You are viewing a plain text version of this content. The canonical link for it is here.
Posted to common-user@hadoop.apache.org by Bryan Duxbury <br...@rapleaf.com> on 2009/04/09 08:39:33 UTC
Issue distcp'ing from 0.19.2 to 0.18.3
Hey all,
I was trying to copy some data from our cluster on 0.19.2 to a new
cluster on 0.18.3 by using disctp and the hftp:// filesystem.
Everything seemed to be going fine for a few hours, but then a few
tasks failed because a few files got 500 errors when trying to be
read from the 19 cluster. As a result the job died. Now that I'm
trying to restart it, I get this error:
[rapleaf@ds-nn2 ~]$ hadoop distcp hftp://ds-nn1:7276/ hdfs://ds-
nn2:7276/cluster-a
09/04/08 23:32:39 INFO tools.DistCp: srcPaths=[hftp://ds-nn1:7276/]

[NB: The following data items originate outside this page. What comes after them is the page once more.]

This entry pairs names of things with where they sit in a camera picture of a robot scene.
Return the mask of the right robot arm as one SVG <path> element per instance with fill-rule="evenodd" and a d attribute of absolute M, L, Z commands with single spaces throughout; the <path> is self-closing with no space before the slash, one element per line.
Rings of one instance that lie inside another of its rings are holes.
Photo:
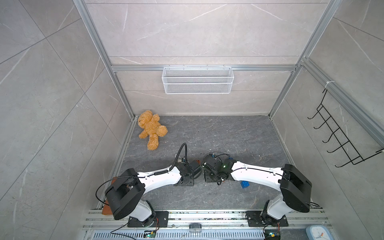
<path fill-rule="evenodd" d="M 253 166 L 234 160 L 230 156 L 208 154 L 203 159 L 206 182 L 221 185 L 224 181 L 249 182 L 270 187 L 279 192 L 265 203 L 257 220 L 263 225 L 277 225 L 286 214 L 296 211 L 308 213 L 311 209 L 312 183 L 295 166 L 280 168 Z"/>

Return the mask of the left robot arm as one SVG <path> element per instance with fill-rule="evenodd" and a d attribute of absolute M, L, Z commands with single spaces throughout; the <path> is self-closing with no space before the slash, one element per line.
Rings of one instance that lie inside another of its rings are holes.
<path fill-rule="evenodd" d="M 152 205 L 143 201 L 144 194 L 164 186 L 192 187 L 202 174 L 198 161 L 188 161 L 187 144 L 179 148 L 171 166 L 152 172 L 130 168 L 119 177 L 105 181 L 97 188 L 96 199 L 109 206 L 115 220 L 127 216 L 146 222 L 156 216 Z"/>

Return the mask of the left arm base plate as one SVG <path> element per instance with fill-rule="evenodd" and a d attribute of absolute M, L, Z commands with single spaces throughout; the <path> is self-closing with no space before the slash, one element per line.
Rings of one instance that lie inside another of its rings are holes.
<path fill-rule="evenodd" d="M 128 228 L 166 228 L 169 221 L 168 211 L 156 211 L 144 222 L 140 222 L 136 218 L 129 218 Z"/>

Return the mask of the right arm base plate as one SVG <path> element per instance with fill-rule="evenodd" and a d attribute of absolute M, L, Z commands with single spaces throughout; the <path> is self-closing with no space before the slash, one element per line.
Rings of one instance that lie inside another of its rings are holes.
<path fill-rule="evenodd" d="M 246 219 L 248 221 L 249 227 L 288 227 L 288 221 L 286 216 L 283 216 L 281 219 L 276 220 L 271 216 L 263 213 L 262 211 L 246 211 Z"/>

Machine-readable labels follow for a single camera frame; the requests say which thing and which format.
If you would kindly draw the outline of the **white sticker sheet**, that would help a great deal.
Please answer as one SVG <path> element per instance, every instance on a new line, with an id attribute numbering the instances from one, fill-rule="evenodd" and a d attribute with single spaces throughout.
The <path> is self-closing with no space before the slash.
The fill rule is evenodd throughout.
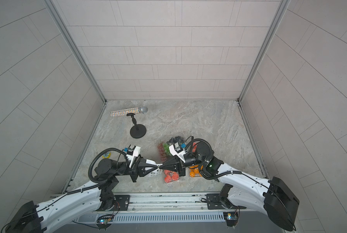
<path id="1" fill-rule="evenodd" d="M 145 171 L 148 172 L 146 177 L 153 177 L 162 173 L 162 170 L 159 168 L 162 165 L 162 163 L 156 163 L 153 160 L 147 159 L 146 164 L 151 165 L 150 167 L 145 168 Z"/>

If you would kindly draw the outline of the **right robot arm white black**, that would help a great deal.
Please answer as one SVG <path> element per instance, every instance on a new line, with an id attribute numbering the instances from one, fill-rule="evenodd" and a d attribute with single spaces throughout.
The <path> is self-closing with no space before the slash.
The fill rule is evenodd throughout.
<path id="1" fill-rule="evenodd" d="M 259 178 L 231 167 L 214 155 L 211 145 L 201 139 L 192 139 L 185 148 L 170 145 L 171 157 L 159 166 L 185 175 L 186 168 L 196 166 L 206 180 L 224 184 L 225 208 L 243 206 L 269 217 L 278 227 L 292 232 L 300 201 L 283 180 Z"/>

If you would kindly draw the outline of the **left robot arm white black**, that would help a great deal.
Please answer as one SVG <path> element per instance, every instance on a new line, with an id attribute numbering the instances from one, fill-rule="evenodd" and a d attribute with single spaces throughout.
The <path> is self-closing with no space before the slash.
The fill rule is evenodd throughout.
<path id="1" fill-rule="evenodd" d="M 110 210 L 117 207 L 112 192 L 117 176 L 127 175 L 136 182 L 158 168 L 155 161 L 140 155 L 140 147 L 107 148 L 90 163 L 87 183 L 52 200 L 24 204 L 1 232 L 52 233 L 88 212 Z"/>

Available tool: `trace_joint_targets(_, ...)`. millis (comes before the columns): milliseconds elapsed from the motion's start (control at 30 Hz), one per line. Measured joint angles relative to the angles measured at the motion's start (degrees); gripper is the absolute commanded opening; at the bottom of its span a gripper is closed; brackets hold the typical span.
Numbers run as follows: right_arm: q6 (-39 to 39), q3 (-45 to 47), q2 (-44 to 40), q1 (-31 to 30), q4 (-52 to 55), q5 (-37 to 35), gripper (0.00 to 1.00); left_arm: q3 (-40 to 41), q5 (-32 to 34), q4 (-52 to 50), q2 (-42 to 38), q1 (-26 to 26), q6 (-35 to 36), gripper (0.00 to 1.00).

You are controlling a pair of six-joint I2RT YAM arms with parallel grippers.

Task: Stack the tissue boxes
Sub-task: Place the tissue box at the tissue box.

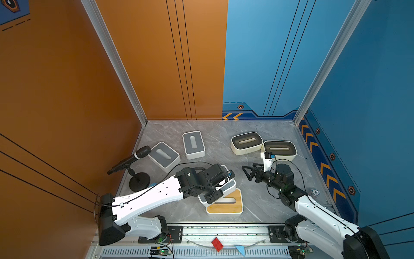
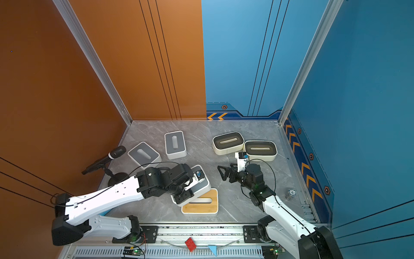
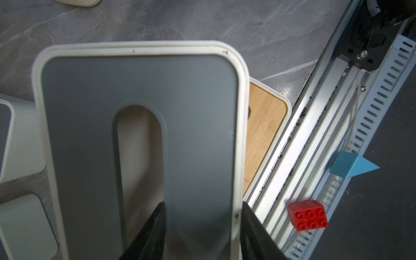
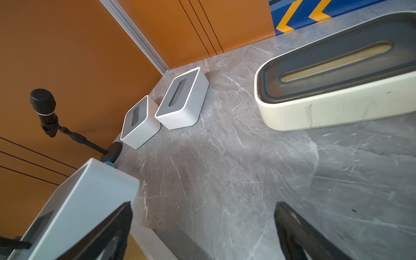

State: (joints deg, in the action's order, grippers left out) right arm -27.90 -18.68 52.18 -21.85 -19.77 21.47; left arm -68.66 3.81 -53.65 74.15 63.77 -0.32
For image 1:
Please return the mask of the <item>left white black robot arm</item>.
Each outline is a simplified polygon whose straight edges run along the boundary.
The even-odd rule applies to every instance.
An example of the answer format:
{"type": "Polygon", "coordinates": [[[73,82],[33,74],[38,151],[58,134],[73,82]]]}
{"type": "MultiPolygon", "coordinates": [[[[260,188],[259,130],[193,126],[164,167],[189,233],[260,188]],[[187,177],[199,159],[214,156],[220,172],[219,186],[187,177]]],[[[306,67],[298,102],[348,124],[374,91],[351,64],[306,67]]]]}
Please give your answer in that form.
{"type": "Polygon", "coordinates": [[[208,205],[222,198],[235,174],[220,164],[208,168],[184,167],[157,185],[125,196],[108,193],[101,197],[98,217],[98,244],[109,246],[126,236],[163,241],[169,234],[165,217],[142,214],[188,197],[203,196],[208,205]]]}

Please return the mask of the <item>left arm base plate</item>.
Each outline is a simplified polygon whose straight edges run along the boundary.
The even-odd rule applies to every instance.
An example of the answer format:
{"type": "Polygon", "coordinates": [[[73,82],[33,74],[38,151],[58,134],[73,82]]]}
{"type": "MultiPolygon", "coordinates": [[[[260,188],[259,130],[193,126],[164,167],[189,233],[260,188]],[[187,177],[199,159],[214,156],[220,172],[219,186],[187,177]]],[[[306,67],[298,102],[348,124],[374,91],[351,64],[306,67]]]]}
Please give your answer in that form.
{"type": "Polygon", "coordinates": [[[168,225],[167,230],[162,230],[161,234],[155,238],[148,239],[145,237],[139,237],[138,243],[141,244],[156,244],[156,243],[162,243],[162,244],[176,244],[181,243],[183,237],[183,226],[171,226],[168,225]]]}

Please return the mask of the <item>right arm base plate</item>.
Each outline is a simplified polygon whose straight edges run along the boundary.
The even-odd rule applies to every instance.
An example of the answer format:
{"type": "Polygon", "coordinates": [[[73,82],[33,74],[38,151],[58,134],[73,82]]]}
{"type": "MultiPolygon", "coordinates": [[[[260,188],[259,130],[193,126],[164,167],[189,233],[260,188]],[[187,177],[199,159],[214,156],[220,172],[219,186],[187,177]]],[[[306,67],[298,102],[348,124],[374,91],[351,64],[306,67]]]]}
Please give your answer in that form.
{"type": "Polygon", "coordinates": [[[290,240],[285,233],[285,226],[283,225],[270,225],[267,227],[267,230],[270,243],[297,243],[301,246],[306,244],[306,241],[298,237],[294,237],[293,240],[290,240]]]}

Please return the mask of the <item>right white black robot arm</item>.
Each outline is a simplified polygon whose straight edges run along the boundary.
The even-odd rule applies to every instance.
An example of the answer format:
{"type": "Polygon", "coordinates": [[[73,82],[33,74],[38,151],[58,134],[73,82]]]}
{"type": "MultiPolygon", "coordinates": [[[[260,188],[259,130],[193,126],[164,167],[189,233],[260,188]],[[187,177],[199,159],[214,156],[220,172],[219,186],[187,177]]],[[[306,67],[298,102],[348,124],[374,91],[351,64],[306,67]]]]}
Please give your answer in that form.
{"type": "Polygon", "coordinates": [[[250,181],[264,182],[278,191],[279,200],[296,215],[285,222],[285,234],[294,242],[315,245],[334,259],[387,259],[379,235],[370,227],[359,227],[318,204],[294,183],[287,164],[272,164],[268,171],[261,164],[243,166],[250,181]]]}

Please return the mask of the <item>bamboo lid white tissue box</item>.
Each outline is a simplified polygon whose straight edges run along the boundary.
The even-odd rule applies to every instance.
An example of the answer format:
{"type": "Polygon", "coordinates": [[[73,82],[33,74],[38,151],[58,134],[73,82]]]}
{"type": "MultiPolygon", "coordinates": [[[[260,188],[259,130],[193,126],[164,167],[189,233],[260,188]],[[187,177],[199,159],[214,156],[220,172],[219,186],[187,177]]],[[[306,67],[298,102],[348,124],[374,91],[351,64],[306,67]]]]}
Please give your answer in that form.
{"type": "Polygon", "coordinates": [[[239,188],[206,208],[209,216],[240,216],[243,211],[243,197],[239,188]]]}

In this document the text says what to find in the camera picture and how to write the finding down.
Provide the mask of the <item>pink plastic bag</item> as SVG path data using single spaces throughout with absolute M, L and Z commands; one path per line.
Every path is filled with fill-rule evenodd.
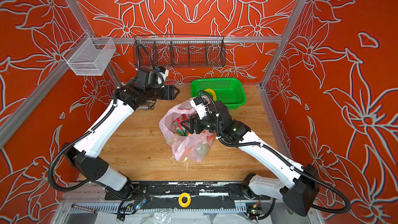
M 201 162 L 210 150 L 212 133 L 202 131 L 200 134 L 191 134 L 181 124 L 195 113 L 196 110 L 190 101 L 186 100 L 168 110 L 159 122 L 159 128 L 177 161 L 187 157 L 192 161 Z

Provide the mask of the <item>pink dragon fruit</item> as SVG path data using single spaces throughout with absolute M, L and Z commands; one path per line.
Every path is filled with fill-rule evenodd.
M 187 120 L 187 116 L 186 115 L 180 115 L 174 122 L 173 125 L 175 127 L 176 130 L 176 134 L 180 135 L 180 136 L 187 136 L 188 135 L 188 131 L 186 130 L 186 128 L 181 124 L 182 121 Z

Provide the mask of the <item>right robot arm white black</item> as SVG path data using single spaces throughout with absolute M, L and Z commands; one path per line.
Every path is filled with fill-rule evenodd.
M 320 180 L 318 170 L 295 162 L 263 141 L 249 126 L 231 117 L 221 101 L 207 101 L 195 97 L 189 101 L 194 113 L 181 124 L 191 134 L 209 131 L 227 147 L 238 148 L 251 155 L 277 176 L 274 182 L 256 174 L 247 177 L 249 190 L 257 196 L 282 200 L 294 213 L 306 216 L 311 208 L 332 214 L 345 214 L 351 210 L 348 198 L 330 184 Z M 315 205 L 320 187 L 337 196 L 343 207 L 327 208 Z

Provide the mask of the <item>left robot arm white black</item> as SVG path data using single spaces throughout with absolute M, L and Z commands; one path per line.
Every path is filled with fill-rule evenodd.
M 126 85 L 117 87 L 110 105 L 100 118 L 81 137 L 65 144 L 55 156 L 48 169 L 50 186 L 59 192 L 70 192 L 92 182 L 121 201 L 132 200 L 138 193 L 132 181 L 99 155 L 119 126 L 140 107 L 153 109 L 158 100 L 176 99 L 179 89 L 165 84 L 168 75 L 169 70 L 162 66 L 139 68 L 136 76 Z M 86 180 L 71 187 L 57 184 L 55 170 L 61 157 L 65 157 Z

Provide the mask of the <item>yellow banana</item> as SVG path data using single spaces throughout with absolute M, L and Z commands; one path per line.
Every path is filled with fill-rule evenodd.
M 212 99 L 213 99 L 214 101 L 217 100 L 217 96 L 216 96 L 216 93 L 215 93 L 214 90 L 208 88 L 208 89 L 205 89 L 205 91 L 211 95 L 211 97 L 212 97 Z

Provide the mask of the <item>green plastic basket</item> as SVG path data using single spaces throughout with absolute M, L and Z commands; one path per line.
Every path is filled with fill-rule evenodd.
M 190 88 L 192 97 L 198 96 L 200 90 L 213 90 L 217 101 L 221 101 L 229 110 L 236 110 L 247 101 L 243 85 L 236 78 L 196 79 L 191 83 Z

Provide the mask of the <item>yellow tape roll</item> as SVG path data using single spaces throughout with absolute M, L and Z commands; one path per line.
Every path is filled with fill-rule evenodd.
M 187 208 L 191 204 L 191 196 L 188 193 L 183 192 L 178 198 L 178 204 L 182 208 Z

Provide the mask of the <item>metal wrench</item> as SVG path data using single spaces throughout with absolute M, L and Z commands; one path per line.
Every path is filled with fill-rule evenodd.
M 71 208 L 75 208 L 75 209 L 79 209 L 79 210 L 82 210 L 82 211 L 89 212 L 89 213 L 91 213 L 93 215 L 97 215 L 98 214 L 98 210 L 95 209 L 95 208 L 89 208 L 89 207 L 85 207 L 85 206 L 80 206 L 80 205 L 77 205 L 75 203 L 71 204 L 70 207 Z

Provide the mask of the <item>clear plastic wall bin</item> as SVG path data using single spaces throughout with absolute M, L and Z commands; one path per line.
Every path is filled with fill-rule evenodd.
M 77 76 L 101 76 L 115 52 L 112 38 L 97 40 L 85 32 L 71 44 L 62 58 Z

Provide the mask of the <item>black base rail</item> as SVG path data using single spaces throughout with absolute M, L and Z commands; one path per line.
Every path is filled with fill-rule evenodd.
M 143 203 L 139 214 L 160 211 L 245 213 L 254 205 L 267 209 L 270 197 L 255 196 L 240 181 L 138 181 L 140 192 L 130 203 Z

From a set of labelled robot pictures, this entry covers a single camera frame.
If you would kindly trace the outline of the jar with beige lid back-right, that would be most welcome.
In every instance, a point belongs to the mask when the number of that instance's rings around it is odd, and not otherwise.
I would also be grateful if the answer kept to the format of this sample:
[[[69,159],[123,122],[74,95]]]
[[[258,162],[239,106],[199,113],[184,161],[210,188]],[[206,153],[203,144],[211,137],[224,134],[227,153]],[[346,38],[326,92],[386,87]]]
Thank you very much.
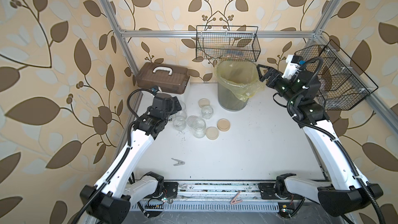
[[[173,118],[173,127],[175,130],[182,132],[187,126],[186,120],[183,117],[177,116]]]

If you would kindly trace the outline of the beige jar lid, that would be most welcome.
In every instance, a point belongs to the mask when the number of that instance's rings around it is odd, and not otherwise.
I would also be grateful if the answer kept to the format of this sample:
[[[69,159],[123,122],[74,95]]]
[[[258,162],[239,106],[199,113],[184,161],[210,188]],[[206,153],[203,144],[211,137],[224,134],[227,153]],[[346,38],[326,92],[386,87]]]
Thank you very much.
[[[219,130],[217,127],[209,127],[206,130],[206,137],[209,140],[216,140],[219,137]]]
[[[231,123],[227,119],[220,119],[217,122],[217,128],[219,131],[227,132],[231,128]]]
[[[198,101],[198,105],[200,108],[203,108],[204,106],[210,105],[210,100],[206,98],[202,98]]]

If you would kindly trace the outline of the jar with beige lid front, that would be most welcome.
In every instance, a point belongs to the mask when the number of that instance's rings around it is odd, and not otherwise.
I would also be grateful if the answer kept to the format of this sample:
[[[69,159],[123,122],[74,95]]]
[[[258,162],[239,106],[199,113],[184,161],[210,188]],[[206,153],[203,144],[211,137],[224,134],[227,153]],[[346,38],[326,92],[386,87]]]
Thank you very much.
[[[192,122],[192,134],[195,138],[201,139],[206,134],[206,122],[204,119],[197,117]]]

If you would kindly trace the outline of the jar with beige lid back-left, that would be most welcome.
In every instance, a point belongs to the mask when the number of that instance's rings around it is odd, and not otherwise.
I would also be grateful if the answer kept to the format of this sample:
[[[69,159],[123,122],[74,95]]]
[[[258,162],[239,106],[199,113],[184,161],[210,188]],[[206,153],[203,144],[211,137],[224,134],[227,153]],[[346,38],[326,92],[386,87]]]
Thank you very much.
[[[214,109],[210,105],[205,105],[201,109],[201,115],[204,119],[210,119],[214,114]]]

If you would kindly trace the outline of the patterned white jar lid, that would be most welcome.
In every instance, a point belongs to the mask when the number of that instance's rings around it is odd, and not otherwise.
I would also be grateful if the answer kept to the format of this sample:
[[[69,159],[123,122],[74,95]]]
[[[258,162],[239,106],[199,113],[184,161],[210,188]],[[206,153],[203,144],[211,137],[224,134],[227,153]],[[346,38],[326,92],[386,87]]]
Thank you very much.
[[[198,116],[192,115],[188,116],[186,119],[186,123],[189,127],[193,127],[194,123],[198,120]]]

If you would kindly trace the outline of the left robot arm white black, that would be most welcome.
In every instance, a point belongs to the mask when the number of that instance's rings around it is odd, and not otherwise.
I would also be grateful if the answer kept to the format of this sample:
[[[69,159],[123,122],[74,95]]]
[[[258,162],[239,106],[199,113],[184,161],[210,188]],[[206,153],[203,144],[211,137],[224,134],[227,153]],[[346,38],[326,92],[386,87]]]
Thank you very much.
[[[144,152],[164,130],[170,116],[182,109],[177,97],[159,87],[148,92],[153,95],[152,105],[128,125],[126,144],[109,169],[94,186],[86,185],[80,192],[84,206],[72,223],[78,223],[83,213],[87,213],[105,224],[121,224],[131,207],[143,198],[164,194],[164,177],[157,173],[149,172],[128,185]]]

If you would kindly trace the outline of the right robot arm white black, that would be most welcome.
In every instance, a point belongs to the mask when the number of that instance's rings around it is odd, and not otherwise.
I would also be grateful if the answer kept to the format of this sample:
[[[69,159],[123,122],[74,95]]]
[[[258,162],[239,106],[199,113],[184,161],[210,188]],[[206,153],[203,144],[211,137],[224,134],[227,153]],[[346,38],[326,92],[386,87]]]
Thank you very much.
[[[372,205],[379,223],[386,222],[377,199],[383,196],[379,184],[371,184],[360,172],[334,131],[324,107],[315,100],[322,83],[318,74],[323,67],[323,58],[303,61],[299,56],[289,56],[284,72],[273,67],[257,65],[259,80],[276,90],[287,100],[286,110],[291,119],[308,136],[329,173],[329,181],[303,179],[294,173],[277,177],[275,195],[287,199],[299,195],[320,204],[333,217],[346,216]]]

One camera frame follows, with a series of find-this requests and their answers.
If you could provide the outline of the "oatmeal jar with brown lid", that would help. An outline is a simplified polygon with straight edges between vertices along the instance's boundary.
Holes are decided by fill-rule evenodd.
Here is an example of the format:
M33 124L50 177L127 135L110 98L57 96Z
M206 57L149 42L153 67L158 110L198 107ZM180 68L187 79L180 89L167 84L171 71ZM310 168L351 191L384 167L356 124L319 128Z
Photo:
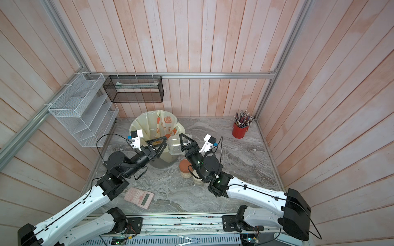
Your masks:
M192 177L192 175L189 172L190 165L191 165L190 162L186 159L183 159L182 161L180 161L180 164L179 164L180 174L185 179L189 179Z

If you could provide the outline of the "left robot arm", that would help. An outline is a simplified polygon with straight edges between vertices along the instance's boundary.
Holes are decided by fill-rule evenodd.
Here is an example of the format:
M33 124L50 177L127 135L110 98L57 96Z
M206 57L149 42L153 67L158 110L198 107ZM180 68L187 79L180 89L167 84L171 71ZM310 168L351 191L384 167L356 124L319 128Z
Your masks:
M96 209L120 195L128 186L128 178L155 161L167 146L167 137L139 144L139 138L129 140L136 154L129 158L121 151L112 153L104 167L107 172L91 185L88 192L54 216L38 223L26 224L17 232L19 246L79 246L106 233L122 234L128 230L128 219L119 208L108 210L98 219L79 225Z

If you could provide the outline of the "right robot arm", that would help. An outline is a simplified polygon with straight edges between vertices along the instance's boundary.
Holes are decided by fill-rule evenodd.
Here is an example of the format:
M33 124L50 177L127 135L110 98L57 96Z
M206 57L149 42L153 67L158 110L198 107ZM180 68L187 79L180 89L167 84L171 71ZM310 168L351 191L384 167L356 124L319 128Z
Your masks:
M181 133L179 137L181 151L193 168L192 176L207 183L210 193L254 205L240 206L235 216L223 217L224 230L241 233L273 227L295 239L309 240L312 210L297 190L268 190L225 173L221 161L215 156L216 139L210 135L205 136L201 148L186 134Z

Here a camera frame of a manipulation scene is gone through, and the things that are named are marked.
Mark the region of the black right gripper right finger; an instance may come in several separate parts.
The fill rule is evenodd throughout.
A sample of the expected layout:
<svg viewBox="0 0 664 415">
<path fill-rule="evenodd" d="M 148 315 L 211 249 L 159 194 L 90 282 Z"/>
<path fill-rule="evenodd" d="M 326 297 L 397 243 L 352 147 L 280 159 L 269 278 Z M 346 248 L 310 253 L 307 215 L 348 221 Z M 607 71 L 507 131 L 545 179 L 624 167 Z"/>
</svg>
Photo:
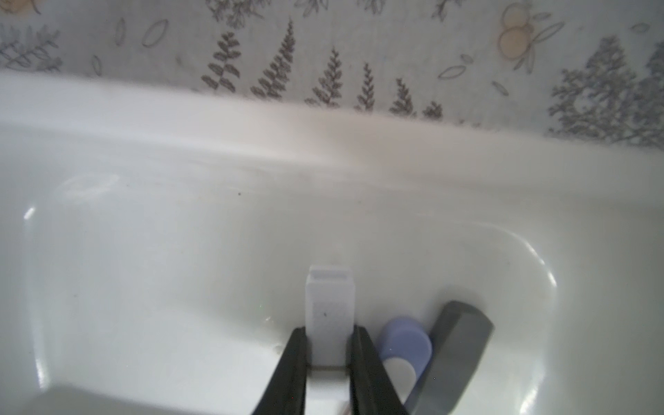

09/04/08 23:32:39 INFO tools.DistCp: destPath=hdfs://ds-nn2:7276/
cluster-a
With failures, global counters are inaccurate; consider running with -i
Copy failed: java.net.SocketException: Unexpected end of file from
server
at sun.net.www.http.HttpClient.parseHTTPHeader
(HttpClient.java:769)
at sun.net.www.http.HttpClient.parseHTTP(HttpClient.java:632)
at sun.net.www.http.HttpClient.parseHTTPHeader
(HttpClient.java:766)
at sun.net.www.http.HttpClient.parseHTTP(HttpClient.java:632)
at sun.net.www.protocol.http.HttpURLConnection.getInputStream
(HttpURLConnection.java:1000)
at org.apache.hadoop.dfs.HftpFileSystem$LsParser.fetchList
(HftpFileSystem.java:183)
at org.apache.hadoop.dfs.HftpFileSystem
$LsParser.getFileStatus(HftpFileSystem.java:193)
at org.apache.hadoop.dfs.HftpFileSystem.getFileStatus
(HftpFileSystem.java:222)
at org.apache.hadoop.fs.FileSystem.exists(FileSystem.java:667)
at org.apache.hadoop.tools.DistCp.checkSrcPath(DistCp.java:588)
at org.apache.hadoop.tools.DistCp.copy(DistCp.java:609)
at org.apache.hadoop.tools.DistCp.run(DistCp.java:768)
at org.apache.hadoop.util.ToolRunner.run(ToolRunner.java:65)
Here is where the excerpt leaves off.